Thursday, March 28, 2013

Book Review: Strange but True


So this one was pretty good. I remember enjoying it while I was reading it, but it's difficult to remember most of the stories in it. Most of the stories are very short-about a page or so. The longest is 4 pages, the shortest is about 3 paragraphs. So mixed in terms of detail. Essentially it's stories that people have written in to a kind of alternative kooky magazine called "Fate Magazine" that has been around since the 1940s.

The topics are just anything unusual, which ranges from ghosts to near death experiences to psychic phenomenon to aliens to UFOs to death omens to astral projection to past lives to doppelgängers to cryptozoology, and so on. Essentially, right in my wheelhouse. Oh, and all the stories are allegedly true. Some seem very true, and others are patently false, such as one an old lady told about seeing fairies in her back yard. She was probably high.

It started off rocky when I think I read about 4 stories in a row of Mexicans claiming the Virgin Mary saved them from a werewolf or something. But it got a lot better. Some really interesting stuff, and some unusual hauntings, and something unexpected-namely, some spiritual stories that the writers had no idea were spiritual.

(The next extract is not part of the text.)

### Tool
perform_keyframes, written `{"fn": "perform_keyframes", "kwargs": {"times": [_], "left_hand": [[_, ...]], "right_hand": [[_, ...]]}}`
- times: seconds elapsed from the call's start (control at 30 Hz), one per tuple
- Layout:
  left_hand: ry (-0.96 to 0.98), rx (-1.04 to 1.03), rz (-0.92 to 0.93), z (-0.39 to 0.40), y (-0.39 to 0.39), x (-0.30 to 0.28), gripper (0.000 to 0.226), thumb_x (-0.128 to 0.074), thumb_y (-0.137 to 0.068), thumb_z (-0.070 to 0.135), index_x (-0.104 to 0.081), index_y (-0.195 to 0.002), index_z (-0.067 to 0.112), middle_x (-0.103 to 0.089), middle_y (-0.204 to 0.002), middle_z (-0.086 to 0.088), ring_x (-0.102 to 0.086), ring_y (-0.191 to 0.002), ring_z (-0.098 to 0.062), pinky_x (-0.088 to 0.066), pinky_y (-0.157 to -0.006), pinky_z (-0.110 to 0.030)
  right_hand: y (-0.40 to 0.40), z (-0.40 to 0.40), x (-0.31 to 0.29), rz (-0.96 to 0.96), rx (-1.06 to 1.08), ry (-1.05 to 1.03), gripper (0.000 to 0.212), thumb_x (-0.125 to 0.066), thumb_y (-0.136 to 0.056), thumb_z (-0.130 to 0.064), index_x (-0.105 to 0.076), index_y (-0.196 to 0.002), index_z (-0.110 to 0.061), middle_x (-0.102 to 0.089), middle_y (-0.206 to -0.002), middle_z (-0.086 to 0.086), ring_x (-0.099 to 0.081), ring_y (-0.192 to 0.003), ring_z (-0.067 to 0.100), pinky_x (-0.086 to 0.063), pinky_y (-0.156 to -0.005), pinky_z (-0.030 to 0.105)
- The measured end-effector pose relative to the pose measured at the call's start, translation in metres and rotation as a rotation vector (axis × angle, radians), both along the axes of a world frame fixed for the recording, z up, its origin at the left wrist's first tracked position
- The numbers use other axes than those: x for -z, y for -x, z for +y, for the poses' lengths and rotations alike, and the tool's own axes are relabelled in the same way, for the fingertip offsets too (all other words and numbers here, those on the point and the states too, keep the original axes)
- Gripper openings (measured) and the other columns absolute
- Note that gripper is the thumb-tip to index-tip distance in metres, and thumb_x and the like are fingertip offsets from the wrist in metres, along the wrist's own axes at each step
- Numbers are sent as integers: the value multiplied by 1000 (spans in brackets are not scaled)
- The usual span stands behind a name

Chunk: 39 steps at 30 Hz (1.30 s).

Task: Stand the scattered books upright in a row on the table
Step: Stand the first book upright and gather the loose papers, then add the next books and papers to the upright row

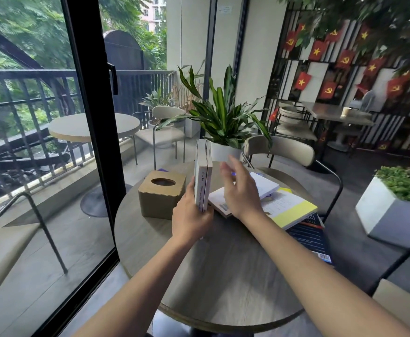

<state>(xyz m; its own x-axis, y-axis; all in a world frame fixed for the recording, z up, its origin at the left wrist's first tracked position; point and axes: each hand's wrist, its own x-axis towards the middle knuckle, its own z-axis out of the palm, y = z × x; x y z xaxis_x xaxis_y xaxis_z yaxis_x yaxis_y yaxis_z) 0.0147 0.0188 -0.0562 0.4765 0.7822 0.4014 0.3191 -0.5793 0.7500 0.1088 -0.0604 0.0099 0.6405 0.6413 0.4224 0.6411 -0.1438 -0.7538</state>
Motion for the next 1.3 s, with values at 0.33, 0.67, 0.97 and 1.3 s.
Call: {"fn": "perform_keyframes", "kwargs": {"times": [0.33, 0.67, 0.97, 1.3], "left_hand": [[55, 17, -25, 1, -6, -1, 67, -62, -79, 21, -38, -141, 23, -66, -118, -4, -60, -104, -34, -46, -79, -38], [107, 9, -14, 3, -9, -1, 61, -59, -77, 17, -42, -135, 21, -67, -111, -4, -60, -101, -34, -44, -76, -36], [107, -6, 9, 2, -8, 1, 55, -58, -86, 28, -41, -139, 25, -66, -116, -2, -60, -102, -33, -42, -76, -35], [113, 96, 23, 9, -2, 15, 92, -56, -69, 77, -34, -145, 30, -54, -138, 7, -55, -119, -19, -47, -96, -46]], "right_hand": [[-63, -8, 28, 350, 541, 367, 84, -72, -80, -35, -22, -138, -1, -35, -139, 24, -43, -124, 44, -41, -92, 42], [-76, 2, 28, 549, 534, 326, 109, -84, -70, -12, -7, -147, 1, -64, -91, 15, -64, -53, 26, -57, -49, 37], [-76, 0, 36, 675, 463, 47, 43, -85, -63, -5, -53, -91, -10, -67, -100, 15, -68, -76, 32, -61, -64, 49], [-30, -23, 18, 157, 225, 15, 25, -63, -86, -10, -49, -107, -11, -58, -88, -4, -56, -75, 18, -49, -71, 37]]}}
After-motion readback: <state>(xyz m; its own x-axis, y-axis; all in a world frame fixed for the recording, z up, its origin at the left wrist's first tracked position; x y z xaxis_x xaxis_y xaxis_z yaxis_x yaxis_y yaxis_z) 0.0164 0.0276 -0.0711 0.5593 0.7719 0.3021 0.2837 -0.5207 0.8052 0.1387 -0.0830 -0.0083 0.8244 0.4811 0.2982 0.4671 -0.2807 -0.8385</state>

For example, a grandpa was watching his 18-month old grandson while his daughter slept in her home across town after working a night shift job. The kid was doodling on a slate chalkboard and when the grandpa picked it up, the words "take me home right now" were written on it. He grabbed the kid and sped home in time to save his daughter from a gas leak. The old guy said "I'm so grateful for my grandson's psychic abilities." Um no, it was obviously divine intervention.

And in another story, a farmer and his wife are in his yard when a family pulls up in a wagon and asks for directions. They were very lost. The farmer chats with them for a while and explains exactly how to get where they wanted to go. They thank him and leave, and the farmer asks his wife why she didn't say a word since she's usually so talkative. She says "I would have if I spoke German, and furthermore I had no idea you could speak it!" He had apparently conducted the entire conversation in German, even though he didn't speak a word of it. Gift of tongues, but the farmer concluded it was a 'time shift' or something stupid.

There were other cool stories as well, like a girl that had a double of herself that would show up from time to time and just look at her, but once or twice actually saved her life. She would age at the same pace that the girl would age. And there are a lot of brief stories that don't leave much of an impression, which I fault the writers for more than the content. Many of them had interesting or scary content but were told so dryly that they read completely flat.

I also liked the alien stories. I'm 99% convinced people don't visit the earth from outer space and, if they do, that they don't have weird powers and stuff. But even these stories strained the limits of my credulity. Such as the people who claimed they were immortal beings from Venus and were born with 6 fingers. That's just stupid. Very few people ever have more than 5 fingers.